Power Games in a Pool of Sharks
How to manage off-shoring within the corporate complex
Off-shoring has been and still is a subject discussed in connection with cost reduction. However, initial practical experience provides a rather sobering picture of the cost savings which really can be achieved with it. The fight for work allocation within the tangled web of corporate units is a tough one – and it soaks up money. Transformation competence within the network thus becomes very important, and clearly defined rules of play are also extremely valuable.
The Nokia case study shows just what effects off-shoring can have. The production unit in Bochum, Germany was closed with state assistance, and a replacement production unit set up in Romania with EU financing. Progress and activities continue to attract media attention.
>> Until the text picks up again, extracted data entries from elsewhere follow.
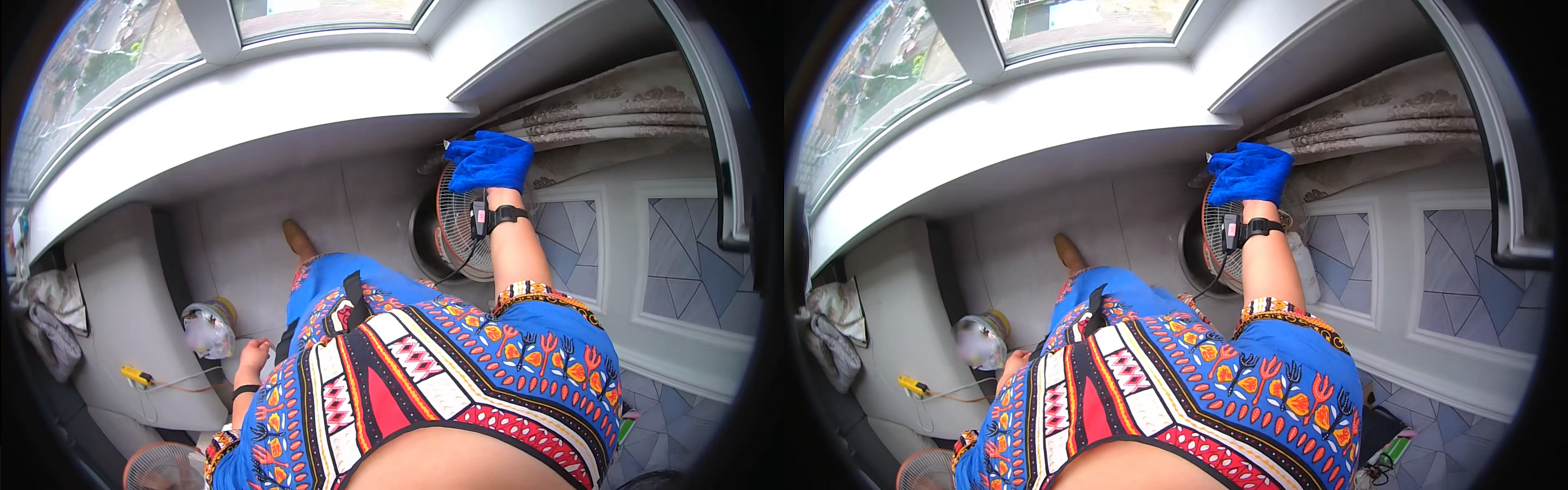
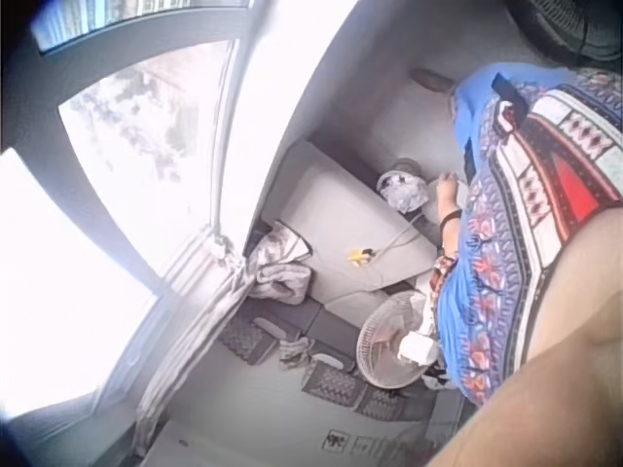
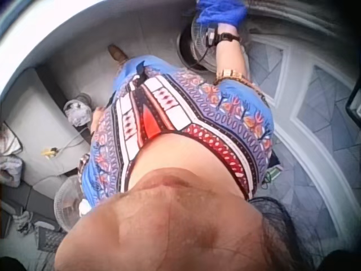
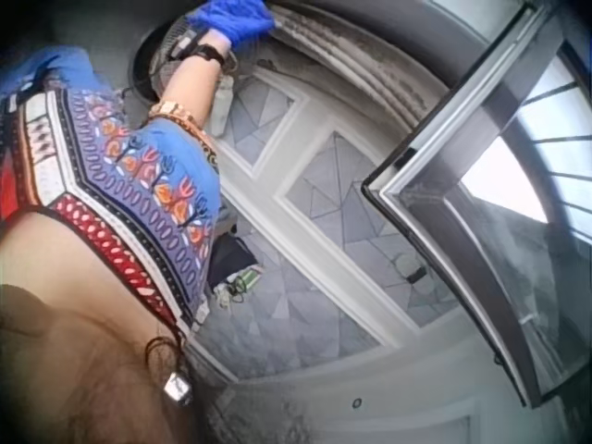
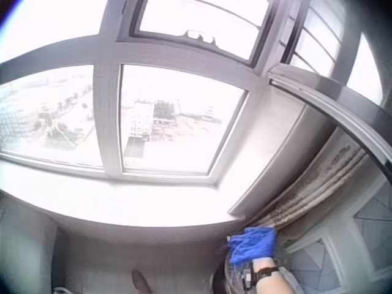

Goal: The person wipes the window sill and the interior frames of multiple window panes using a blue cloth, moving objects out of the way to reach the surface.

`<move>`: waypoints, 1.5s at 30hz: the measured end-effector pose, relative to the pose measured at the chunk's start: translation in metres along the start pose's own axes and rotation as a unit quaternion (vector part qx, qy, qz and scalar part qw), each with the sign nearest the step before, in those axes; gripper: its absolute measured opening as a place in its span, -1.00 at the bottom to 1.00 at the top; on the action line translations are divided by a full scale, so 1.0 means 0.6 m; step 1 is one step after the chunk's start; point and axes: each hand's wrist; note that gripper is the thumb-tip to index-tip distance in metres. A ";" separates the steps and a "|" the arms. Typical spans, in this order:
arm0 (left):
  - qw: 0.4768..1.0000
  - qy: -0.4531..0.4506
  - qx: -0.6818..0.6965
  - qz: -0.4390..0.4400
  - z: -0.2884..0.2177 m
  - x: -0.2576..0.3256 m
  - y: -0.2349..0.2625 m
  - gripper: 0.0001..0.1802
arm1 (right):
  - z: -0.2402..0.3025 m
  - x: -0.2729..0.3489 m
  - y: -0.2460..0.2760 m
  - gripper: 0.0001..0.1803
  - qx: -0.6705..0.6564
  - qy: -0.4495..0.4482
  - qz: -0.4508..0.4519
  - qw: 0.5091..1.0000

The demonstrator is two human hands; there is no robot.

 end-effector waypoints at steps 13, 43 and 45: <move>0.931 -0.208 0.264 -0.139 -0.181 -0.069 0.137 -0.64 | 0.117 -0.152 0.073 -0.40 0.593 0.225 -0.050 0.772; 0.790 -0.436 0.168 -0.397 -0.356 0.059 0.292 -0.75 | 0.019 -0.116 -0.224 -0.69 0.800 0.356 -0.060 0.478; 0.821 -0.419 0.202 -0.331 -0.343 0.033 0.254 -0.76 | 0.046 -0.111 -0.203 -0.70 0.807 0.399 -0.079 0.428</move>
Point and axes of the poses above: each hand's wrist, its own x-axis away from the middle knuckle, its own y-axis out of the back of the hand, z = x × y, and after that the axes turned 6 degrees about -x, right-handed
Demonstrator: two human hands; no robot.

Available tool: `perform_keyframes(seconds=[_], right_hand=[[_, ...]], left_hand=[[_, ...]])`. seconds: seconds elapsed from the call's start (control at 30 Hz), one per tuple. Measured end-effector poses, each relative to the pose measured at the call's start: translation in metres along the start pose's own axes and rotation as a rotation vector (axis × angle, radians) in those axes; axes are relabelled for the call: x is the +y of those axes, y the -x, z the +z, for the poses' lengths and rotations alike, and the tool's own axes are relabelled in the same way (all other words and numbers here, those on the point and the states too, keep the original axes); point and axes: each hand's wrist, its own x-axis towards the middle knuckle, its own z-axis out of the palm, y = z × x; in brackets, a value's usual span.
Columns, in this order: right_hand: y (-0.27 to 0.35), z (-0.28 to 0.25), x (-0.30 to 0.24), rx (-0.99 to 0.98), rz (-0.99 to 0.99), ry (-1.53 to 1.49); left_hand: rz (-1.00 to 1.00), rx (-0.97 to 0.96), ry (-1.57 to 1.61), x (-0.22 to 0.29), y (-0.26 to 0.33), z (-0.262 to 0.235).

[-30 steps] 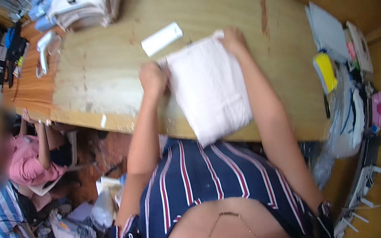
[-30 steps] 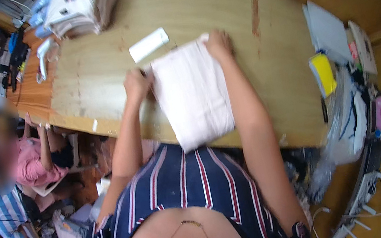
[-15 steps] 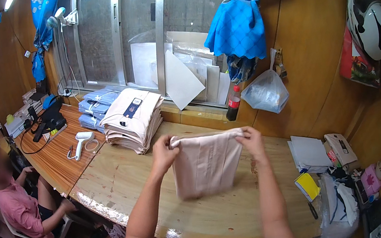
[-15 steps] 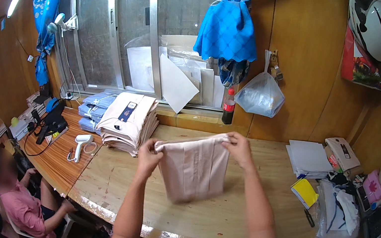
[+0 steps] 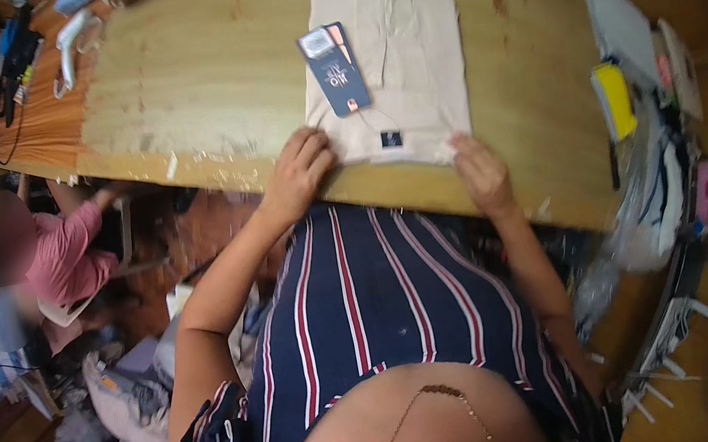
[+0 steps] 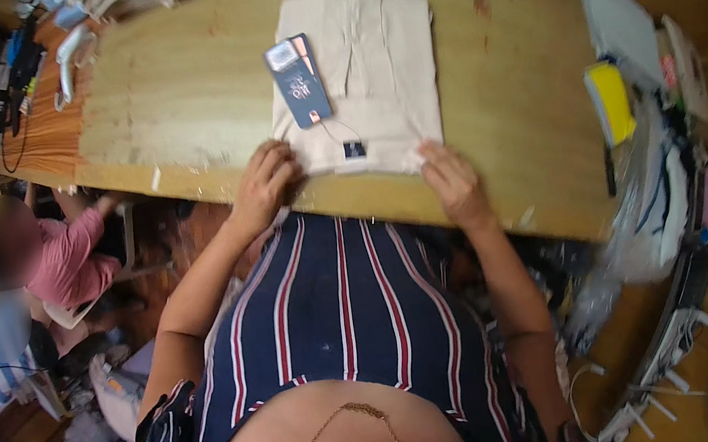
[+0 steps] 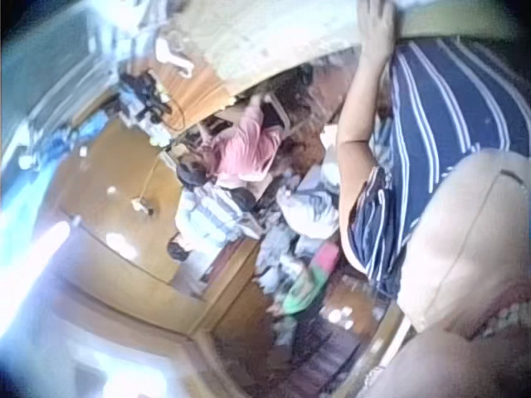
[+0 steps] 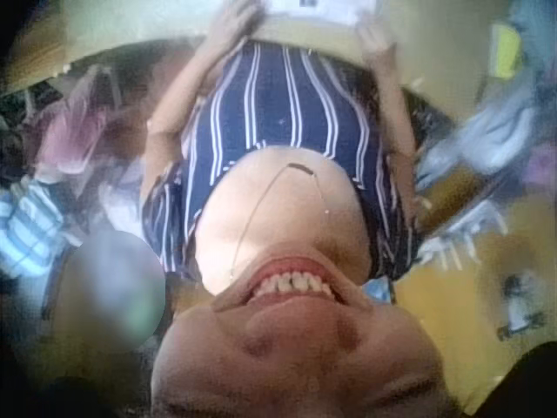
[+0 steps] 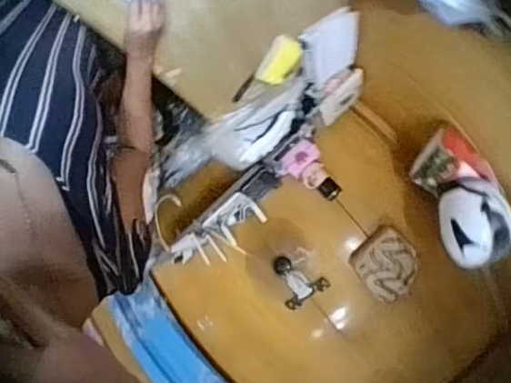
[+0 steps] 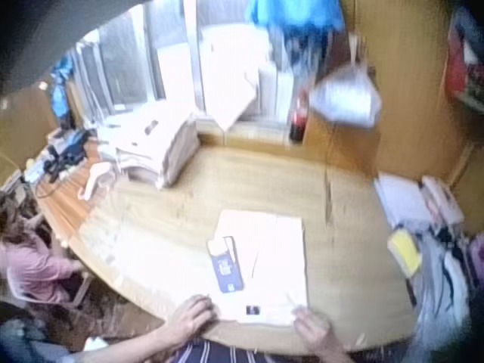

Alongside the effects that are visible for all to see, off-shoring seems to put the internal relationships between the different organizational units within a corporation to a particularly hard test.
Off-shoring is the geographical relocation of individual work stages of the value chain to corporate units located abroad – often in low-wage countries. The main objective is normally cost optimization, and benefits from lower personnel costs the primary expectation.
Off-shoring always results in massive changes within the company: personnel reductions at the old location on the one hand, and the creation of controlling positions, usually at the HQ, on the other. Parallel to these changes, the infrastructure has to be set up at the new location. This forces new locations into the role of interchangeable transplants and the HQ into a permanent position as distributor of work and profit. Transformation competence becomes very important while the value chain changes significantly. OEMs now even invite their different production locations to compete by issuing them tenders for entire vehicle production lines. These allocation fights within the corporate complex must be managed carefully from the outset. Employees, organization, and business processes are affected dramatically, but work in progress, with its delivery deadlines and capabilities, quality and costs, must remain unaffected. The speed and sustainability of the transformation process within the corporate complex are success factors which must be optimized.
Higher coordination costs may spoil plans for cost optimization.
The main reasons for shifting production locations are to reduce the costs of production factors and to facilitate market entry. When purchasing or growth motives are behind a corporation’s decision to set up production in offshore regions, secondary processes are set up in the home office. This is different when the action is driven purely by cost: in this case there is real substitution of the location – processes and jobs are cut at home and the company takes advantage of the attractive investment programs open to foreign investors in low-wage countries.